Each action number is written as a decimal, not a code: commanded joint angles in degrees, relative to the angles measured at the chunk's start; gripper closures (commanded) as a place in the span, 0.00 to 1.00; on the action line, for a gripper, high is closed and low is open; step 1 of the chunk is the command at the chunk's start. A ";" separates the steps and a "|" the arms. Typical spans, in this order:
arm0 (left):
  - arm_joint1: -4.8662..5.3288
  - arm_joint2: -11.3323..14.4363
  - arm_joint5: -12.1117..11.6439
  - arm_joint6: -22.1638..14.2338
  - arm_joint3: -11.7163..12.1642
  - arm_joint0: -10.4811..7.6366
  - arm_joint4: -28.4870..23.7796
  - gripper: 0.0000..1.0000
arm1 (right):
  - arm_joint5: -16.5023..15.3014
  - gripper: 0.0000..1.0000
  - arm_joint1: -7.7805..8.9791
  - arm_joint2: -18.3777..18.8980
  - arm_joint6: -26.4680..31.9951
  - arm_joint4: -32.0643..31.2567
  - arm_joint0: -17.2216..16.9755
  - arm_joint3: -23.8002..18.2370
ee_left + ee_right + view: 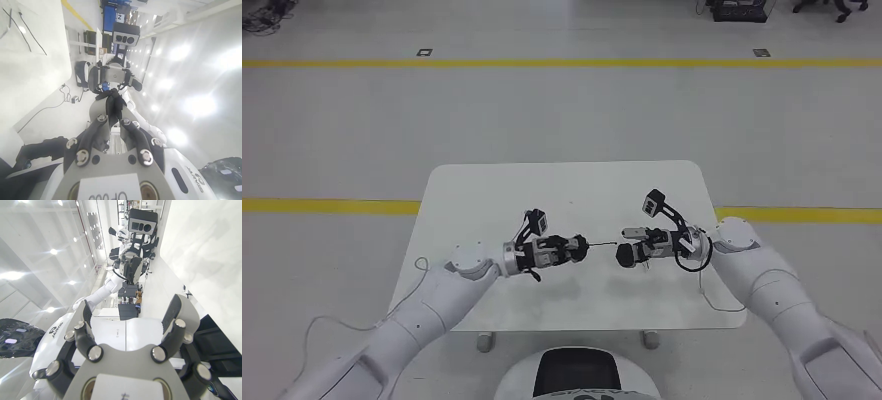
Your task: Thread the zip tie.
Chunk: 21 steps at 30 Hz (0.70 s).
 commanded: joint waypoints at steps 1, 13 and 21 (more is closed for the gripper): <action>0.10 -0.04 -1.03 1.21 -0.63 -0.22 3.03 1.00 | 0.00 0.00 0.00 0.01 0.00 0.01 -0.01 0.00; 0.17 -0.42 1.00 1.72 -1.30 0.50 3.00 1.00 | 0.00 0.14 0.47 1.80 -4.78 -4.55 -1.79 -2.33; 0.14 -1.46 3.99 2.17 -1.04 1.30 0.49 1.00 | 0.00 0.56 0.25 3.64 -3.53 -4.16 -2.95 -2.60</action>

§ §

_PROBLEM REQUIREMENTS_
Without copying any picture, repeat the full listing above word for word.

_SOLVED EXERCISE_
Each action number is written as a decimal, not a code: commanded joint angles in degrees, relative to the angles measured at the chunk's start; gripper closures (commanded) as a place in the span, 0.00 to 1.00; on the action line, for a gripper, high is closed and low is open; step 1 of the chunk is the command at the chunk's start. A ";" separates the steps and a "|" the arms. Typical spans, in this order:
arm0 (left):
  - arm_joint1: -4.8662..5.3288
  - arm_joint2: -11.3323..14.4363
  - arm_joint5: -12.1117..11.6439
  - arm_joint6: -22.1638..14.2338
  - arm_joint3: -11.7163..12.1642
  - arm_joint0: -10.4811..7.6366
  - arm_joint4: -28.4870..23.7796
  - gripper: 0.0000..1.0000
arm1 (right):
  - arm_joint5: -16.5023..15.3014
  - gripper: 0.0000..1.0000
  - arm_joint1: -7.7805..8.9791
  - arm_joint2: -18.3777..18.8980
  - arm_joint6: -26.4680..31.9951
  - arm_joint4: -32.0643..31.2567
  - arm_joint0: -17.2216..16.9755
  - arm_joint3: -23.8002..18.2370
ee_left + ee_right + view: 
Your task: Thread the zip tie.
Chunk: 21 steps at 30 Hz (0.70 s).
 commanded: joint waypoints at steps 1, 13 and 21 (more is closed for the gripper): <action>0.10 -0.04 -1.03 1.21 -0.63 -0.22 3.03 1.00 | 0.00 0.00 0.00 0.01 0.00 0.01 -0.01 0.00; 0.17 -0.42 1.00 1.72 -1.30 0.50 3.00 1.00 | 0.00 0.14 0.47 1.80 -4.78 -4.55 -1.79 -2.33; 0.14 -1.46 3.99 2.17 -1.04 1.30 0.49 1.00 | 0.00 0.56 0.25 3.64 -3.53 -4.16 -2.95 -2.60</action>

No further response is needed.